Jacques Lacan's Dispute: Writing Style and Then Some
Now Read This?
Look, his writing wasn't exactly Harold and the Purple Crayon. But then again he wasn't writing for four-year-olds either. Nevertheless, folks' main beef with our main man was that he wrote, um, incomprehensibly, to put it mildly.
In all fairness, Lacan's writing can be a mind bender. He uses a lot of jargon and tends to go on and on and on (and on some more). This tendency made him a huge target for criticism. Not only was his writing called purposely obscure (a "tissue of horrors," according to one critic), but he was also accused of abusing scientific concepts and creating an "incoherent system of pseudo-scientific gibberish" (source).

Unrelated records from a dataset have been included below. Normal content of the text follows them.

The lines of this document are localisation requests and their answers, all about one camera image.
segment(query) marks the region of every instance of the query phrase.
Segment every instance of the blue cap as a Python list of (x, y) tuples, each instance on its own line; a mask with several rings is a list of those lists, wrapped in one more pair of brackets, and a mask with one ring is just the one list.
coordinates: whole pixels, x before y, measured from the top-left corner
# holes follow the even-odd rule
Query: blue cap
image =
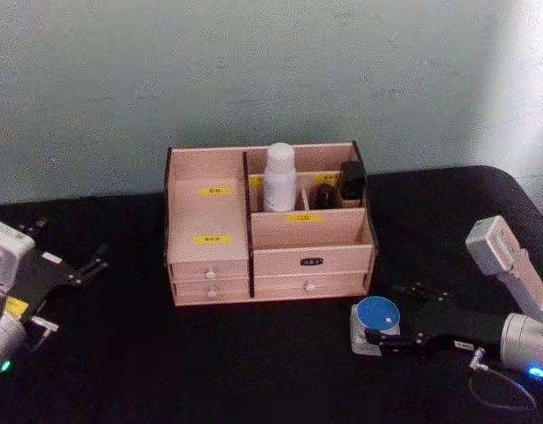
[(398, 325), (401, 314), (389, 299), (370, 296), (358, 303), (358, 318), (369, 329), (386, 331)]

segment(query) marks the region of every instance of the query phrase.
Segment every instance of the gray wall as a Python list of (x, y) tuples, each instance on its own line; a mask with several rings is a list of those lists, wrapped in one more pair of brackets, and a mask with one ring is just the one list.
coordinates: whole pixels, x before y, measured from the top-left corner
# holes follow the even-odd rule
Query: gray wall
[(0, 203), (159, 190), (168, 146), (356, 139), (371, 172), (491, 164), (543, 210), (519, 3), (0, 0)]

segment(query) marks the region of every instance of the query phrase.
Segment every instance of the green led light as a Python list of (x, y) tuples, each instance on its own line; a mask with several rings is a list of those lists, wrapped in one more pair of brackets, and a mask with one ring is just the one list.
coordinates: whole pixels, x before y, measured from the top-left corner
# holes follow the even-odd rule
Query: green led light
[(3, 373), (5, 371), (8, 371), (11, 365), (12, 363), (9, 360), (6, 360), (5, 362), (3, 362), (3, 365), (0, 366), (0, 372)]

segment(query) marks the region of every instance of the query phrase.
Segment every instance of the yellow sticker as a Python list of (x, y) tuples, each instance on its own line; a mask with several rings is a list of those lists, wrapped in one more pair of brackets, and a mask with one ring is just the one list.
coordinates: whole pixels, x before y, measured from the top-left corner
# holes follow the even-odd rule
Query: yellow sticker
[(9, 296), (6, 298), (6, 306), (4, 307), (4, 310), (19, 320), (22, 314), (25, 313), (28, 306), (29, 305), (25, 301), (11, 298)]
[(232, 242), (230, 236), (198, 236), (194, 238), (195, 245), (228, 245)]
[(338, 182), (338, 179), (340, 179), (340, 173), (339, 172), (333, 172), (329, 174), (315, 174), (313, 175), (313, 182), (315, 184), (330, 184), (331, 186), (335, 186)]
[(324, 216), (319, 214), (288, 214), (288, 223), (321, 223)]
[(207, 187), (199, 189), (199, 196), (226, 196), (232, 193), (229, 187)]
[(250, 175), (250, 186), (251, 187), (263, 187), (263, 176), (262, 175)]

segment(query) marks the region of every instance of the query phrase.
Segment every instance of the white bottle cap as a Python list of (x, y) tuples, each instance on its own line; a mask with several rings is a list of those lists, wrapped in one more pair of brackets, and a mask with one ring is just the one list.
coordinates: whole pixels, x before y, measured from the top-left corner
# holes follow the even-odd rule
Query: white bottle cap
[(275, 143), (268, 148), (268, 169), (276, 174), (295, 167), (295, 149), (287, 143)]

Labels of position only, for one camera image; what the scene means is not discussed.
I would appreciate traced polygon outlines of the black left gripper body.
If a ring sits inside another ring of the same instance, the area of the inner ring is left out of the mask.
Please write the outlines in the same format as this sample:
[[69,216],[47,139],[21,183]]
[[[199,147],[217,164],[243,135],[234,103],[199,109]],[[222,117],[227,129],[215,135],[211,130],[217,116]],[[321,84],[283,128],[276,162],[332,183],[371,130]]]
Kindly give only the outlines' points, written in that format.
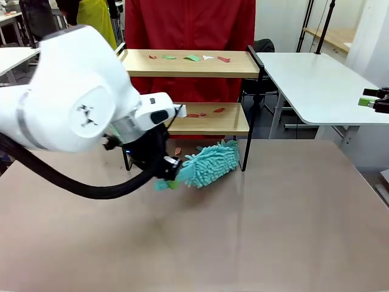
[[155,127],[148,130],[138,140],[130,143],[131,161],[143,172],[152,177],[167,179],[169,175],[166,143],[168,131],[166,127]]

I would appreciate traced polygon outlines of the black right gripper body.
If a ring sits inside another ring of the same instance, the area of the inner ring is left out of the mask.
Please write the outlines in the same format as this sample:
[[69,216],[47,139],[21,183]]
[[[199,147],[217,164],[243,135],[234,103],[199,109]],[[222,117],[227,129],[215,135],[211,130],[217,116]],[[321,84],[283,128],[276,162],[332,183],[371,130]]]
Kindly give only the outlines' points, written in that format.
[[374,101],[373,109],[377,113],[389,113],[389,95]]

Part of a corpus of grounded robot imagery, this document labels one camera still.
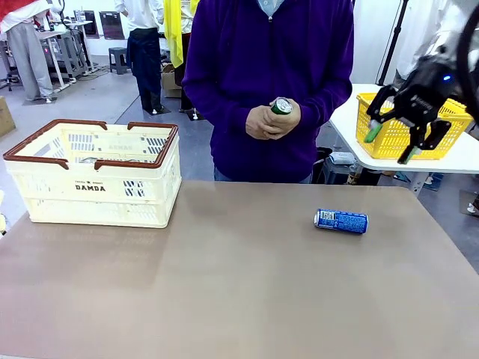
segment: yellow basket
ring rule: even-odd
[[[364,142],[366,135],[369,133],[368,124],[370,121],[366,111],[375,97],[376,93],[361,93],[358,95],[359,110],[356,138],[374,159],[399,159],[406,146],[409,145],[409,127],[398,120],[385,123],[372,144]],[[381,108],[381,114],[392,110],[393,107],[392,102],[386,101]],[[452,123],[451,129],[435,150],[423,151],[422,154],[416,155],[412,159],[442,159],[472,122],[472,117],[466,113],[466,107],[452,99],[449,99],[441,108],[439,116]],[[428,125],[427,135],[429,134],[430,126]]]

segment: floor
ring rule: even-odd
[[[185,114],[178,112],[178,99],[163,99],[171,113],[150,116],[141,110],[137,97],[135,79],[131,74],[117,76],[106,74],[89,82],[78,82],[59,94],[52,105],[27,106],[23,102],[22,88],[13,93],[0,90],[6,96],[10,111],[18,129],[0,140],[0,153],[10,149],[24,137],[55,118],[76,118],[104,120],[107,123],[126,124],[130,121],[175,123],[180,127],[181,171],[185,180],[213,180],[213,163],[210,155],[210,136],[213,130],[207,121],[192,122]],[[317,143],[333,147],[336,140],[334,129],[325,125]],[[347,150],[341,142],[339,148]],[[380,185],[402,185],[405,183],[383,177]],[[25,207],[13,181],[0,161],[0,189],[6,198],[0,210],[13,225],[24,213]],[[459,212],[459,191],[479,190],[479,179],[469,175],[448,174],[439,192],[424,189],[419,200],[439,222],[445,232],[454,240],[467,260],[479,273],[479,219]]]

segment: blue can
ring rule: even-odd
[[[327,230],[365,234],[369,218],[360,213],[318,209],[314,216],[314,225]]]

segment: sleeve
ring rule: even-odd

According to one fellow, his bad science caused more harm than good for his patients. Another agreed with this assessment, asserting, "His lunatic legacy also lives on in places remote from those in which he damaged his patients, colleagues, mistresses, wives, children, publishers, editors, and opponents" (source).
Some critics said he fashioned a cult, and two scholars even wrote a book called Fashionable Nonsense (that's gotta hurt!). In one review, Lacan is called "The shrink from hell" and labeled him an attractive psychopath who exploited his good looks "in support of his boundless appetite for wealth, fame and sex" (source). We could go on, but we think you get the point.